[Opening INFORMATION PROVIDED section]

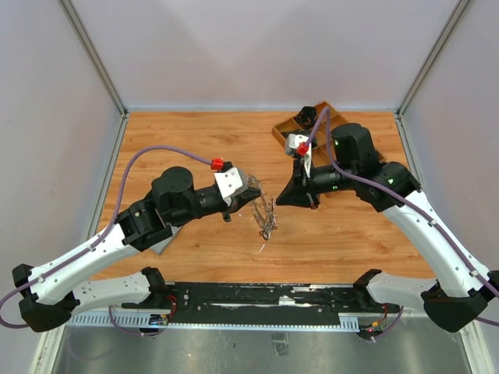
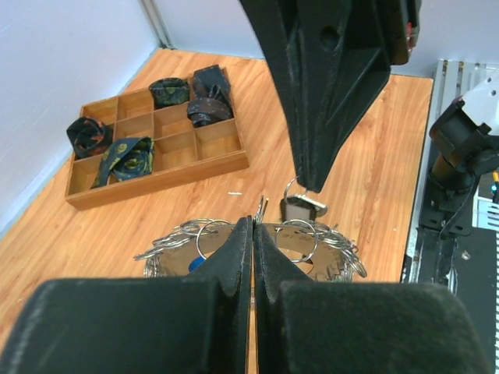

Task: Put the keys on the keyring

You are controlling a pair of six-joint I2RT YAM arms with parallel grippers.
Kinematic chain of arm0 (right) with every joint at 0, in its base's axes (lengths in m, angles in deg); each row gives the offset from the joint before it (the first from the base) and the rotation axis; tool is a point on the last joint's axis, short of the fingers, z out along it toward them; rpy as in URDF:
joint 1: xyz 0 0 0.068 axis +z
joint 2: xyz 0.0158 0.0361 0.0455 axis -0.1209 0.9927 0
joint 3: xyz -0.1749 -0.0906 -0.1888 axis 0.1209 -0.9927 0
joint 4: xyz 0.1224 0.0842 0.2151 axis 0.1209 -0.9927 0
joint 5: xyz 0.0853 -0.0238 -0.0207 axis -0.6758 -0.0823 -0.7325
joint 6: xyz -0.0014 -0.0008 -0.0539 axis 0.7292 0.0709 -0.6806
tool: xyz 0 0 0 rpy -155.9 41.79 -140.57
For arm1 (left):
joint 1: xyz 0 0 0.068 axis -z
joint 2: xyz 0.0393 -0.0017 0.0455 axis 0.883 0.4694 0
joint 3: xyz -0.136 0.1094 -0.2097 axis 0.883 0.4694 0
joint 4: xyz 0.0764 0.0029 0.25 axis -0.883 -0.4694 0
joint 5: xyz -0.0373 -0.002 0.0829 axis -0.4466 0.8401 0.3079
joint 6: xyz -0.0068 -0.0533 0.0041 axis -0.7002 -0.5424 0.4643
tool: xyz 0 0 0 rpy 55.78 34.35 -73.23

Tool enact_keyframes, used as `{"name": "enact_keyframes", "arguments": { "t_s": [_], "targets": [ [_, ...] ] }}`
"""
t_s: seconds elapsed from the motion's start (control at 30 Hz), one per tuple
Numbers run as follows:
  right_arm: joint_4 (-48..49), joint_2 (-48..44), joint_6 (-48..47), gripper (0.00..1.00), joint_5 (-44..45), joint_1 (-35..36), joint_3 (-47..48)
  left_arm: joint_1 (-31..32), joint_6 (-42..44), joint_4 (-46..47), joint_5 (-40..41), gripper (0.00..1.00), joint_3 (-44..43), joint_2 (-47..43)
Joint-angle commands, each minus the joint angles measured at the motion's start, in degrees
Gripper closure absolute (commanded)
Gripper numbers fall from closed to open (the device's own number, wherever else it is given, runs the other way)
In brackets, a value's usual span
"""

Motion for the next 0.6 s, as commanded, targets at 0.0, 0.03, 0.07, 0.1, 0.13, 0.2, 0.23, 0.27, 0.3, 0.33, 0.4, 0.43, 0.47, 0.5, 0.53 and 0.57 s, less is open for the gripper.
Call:
{"name": "enact_keyframes", "arguments": {
  "t_s": [0.0,0.03,0.07,0.1,0.13,0.2,0.23,0.27,0.3,0.33,0.4,0.43,0.47,0.5,0.53,0.57],
  "targets": [
    [0.01,0.91,-1.79,0.99,0.81,1.93,2.94,0.11,0.81,1.96,-3.33,1.00,-2.83,0.38],
    [0.09,1.07,-1.80,0.99,0.82,2.08,3.14,0.11,0.78,1.80,-3.55,0.99,-2.94,0.54],
    [0.20,1.09,-1.80,0.99,0.83,2.19,3.29,0.09,0.71,1.75,-3.62,1.00,-3.03,0.64],
    [0.36,1.16,-1.78,0.99,0.75,2.31,3.35,0.06,0.71,1.58,-3.70,0.99,-3.12,0.78],
    [0.47,1.17,-1.74,1.00,0.81,2.37,3.53,0.13,0.76,1.58,-3.62,0.99,-3.20,0.88],
    [0.55,1.26,-1.82,0.99,0.49,2.55,3.64,0.14,0.71,1.41,-3.55,1.00,-3.28,0.98],
    [0.53,1.26,-1.82,0.99,0.43,2.61,3.56,0.09,0.77,1.39,-3.54,0.99,-3.33,1.01],
    [0.59,1.19,-1.83,0.99,0.39,2.70,3.50,0.13,0.79,1.39,-3.58,0.99,-3.40,1.02],
    [0.71,1.17,-1.78,0.99,0.46,2.70,3.40,0.14,0.77,1.39,-3.58,1.00,-3.38,1.02],
    [0.78,1.11,-1.74,0.99,0.59,2.80,3.30,0.14,0.79,1.39,-3.61,0.99,-3.42,1.02],
    [0.93,1.04,-1.59,0.99,1.01,2.94,3.06,0.09,0.81,1.39,-3.69,0.99,-3.49,1.02],
    [1.09,1.00,-1.42,0.99,1.22,2.93,2.97,0.11,0.78,1.39,-3.70,0.99,-3.47,1.02],
    [1.12,1.01,-1.30,0.99,1.51,2.90,2.85,0.08,0.84,1.39,-3.75,0.99,-3.50,1.02],
    [1.16,1.04,-1.17,0.99,1.86,2.94,2.79,0.13,0.83,1.39,-3.79,0.99,-3.52,0.94],
    [1.18,1.05,-1.08,0.99,2.27,2.94,2.71,0.11,0.83,1.39,-3.75,0.99,-3.44,0.93],
    [1.14,1.01,-0.97,0.99,2.73,2.88,2.62,0.11,0.89,1.39,-3.79,0.99,-3.42,0.84]
  ]
}}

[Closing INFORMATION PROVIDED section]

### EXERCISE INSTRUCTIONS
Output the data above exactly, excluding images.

### ANSWER BOX
Task: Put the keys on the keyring

You are controlling a pair of six-joint I2RT YAM arms with parallel grippers.
Kinematic chain of arm0 (right) with every joint at 0, in its base's axes (lengths in m, angles in deg); each row gives the offset from the joint before it (the first from the base) and the rotation axis; tool is a point on the last joint's axis, short of the fingers, z out along it toward them; rpy as in URDF:
joint 1: xyz 0 0 0.068 axis +z
joint 2: xyz 0.0158 0.0361 0.0455 axis -0.1209 0.9927 0
joint 3: xyz -0.1749 -0.0906 -0.1888 axis 0.1209 -0.9927 0
joint 4: xyz 0.1224 0.0842 0.2151 axis 0.1209 -0.9927 0
joint 5: xyz 0.0853 -0.0238 -0.0207 axis -0.6758 -0.0823 -0.7325
joint 6: xyz -0.0014 -0.0008 -0.0539 axis 0.7292 0.0709 -0.6806
tool: xyz 0 0 0 rpy -155.9 41.79 -140.57
For arm1 (left):
joint 1: xyz 0 0 0.068 axis -z
joint 2: xyz 0.0393 -0.0017 0.0455 axis 0.883 0.4694 0
joint 3: xyz -0.136 0.1094 -0.2097 axis 0.883 0.4694 0
joint 4: xyz 0.0764 0.0029 0.25 axis -0.883 -0.4694 0
joint 5: xyz -0.0373 -0.002 0.0829 axis -0.4466 0.8401 0.3079
joint 6: xyz -0.0068 -0.0533 0.0041 axis -0.7002 -0.5424 0.4643
tool: xyz 0 0 0 rpy 55.78 34.35 -73.23

Tool enact_keyframes, used as `{"name": "enact_keyframes", "arguments": { "t_s": [_], "targets": [ [_, ...] ] }}`
"""
t_s: seconds elapsed from the motion's start (control at 30 Hz), one per tuple
Numbers run as follows:
  right_arm: joint_4 (-48..49), joint_2 (-48..44), joint_6 (-48..47), gripper (0.00..1.00), joint_5 (-44..45), joint_1 (-35..36), joint_3 (-47..48)
  left_arm: joint_1 (-31..32), joint_6 (-42..44), joint_4 (-46..47), joint_5 (-40..41), gripper (0.00..1.00), joint_3 (-44..43), joint_2 (-47..43)
Joint-angle commands, each minus the joint angles measured at the motion's start, in degrees
Gripper closure absolute (commanded)
Gripper numbers fall from closed to open (the device's own number, wherever else it is given, runs the other way)
In brackets, a value's usual span
"""

Motion for the next 0.6 s, as commanded, targets at 0.0, 0.03, 0.07, 0.1, 0.13, 0.2, 0.23, 0.27, 0.3, 0.33, 0.4, 0.43, 0.47, 0.5, 0.53 and 0.57 s, less is open for the gripper.
Call:
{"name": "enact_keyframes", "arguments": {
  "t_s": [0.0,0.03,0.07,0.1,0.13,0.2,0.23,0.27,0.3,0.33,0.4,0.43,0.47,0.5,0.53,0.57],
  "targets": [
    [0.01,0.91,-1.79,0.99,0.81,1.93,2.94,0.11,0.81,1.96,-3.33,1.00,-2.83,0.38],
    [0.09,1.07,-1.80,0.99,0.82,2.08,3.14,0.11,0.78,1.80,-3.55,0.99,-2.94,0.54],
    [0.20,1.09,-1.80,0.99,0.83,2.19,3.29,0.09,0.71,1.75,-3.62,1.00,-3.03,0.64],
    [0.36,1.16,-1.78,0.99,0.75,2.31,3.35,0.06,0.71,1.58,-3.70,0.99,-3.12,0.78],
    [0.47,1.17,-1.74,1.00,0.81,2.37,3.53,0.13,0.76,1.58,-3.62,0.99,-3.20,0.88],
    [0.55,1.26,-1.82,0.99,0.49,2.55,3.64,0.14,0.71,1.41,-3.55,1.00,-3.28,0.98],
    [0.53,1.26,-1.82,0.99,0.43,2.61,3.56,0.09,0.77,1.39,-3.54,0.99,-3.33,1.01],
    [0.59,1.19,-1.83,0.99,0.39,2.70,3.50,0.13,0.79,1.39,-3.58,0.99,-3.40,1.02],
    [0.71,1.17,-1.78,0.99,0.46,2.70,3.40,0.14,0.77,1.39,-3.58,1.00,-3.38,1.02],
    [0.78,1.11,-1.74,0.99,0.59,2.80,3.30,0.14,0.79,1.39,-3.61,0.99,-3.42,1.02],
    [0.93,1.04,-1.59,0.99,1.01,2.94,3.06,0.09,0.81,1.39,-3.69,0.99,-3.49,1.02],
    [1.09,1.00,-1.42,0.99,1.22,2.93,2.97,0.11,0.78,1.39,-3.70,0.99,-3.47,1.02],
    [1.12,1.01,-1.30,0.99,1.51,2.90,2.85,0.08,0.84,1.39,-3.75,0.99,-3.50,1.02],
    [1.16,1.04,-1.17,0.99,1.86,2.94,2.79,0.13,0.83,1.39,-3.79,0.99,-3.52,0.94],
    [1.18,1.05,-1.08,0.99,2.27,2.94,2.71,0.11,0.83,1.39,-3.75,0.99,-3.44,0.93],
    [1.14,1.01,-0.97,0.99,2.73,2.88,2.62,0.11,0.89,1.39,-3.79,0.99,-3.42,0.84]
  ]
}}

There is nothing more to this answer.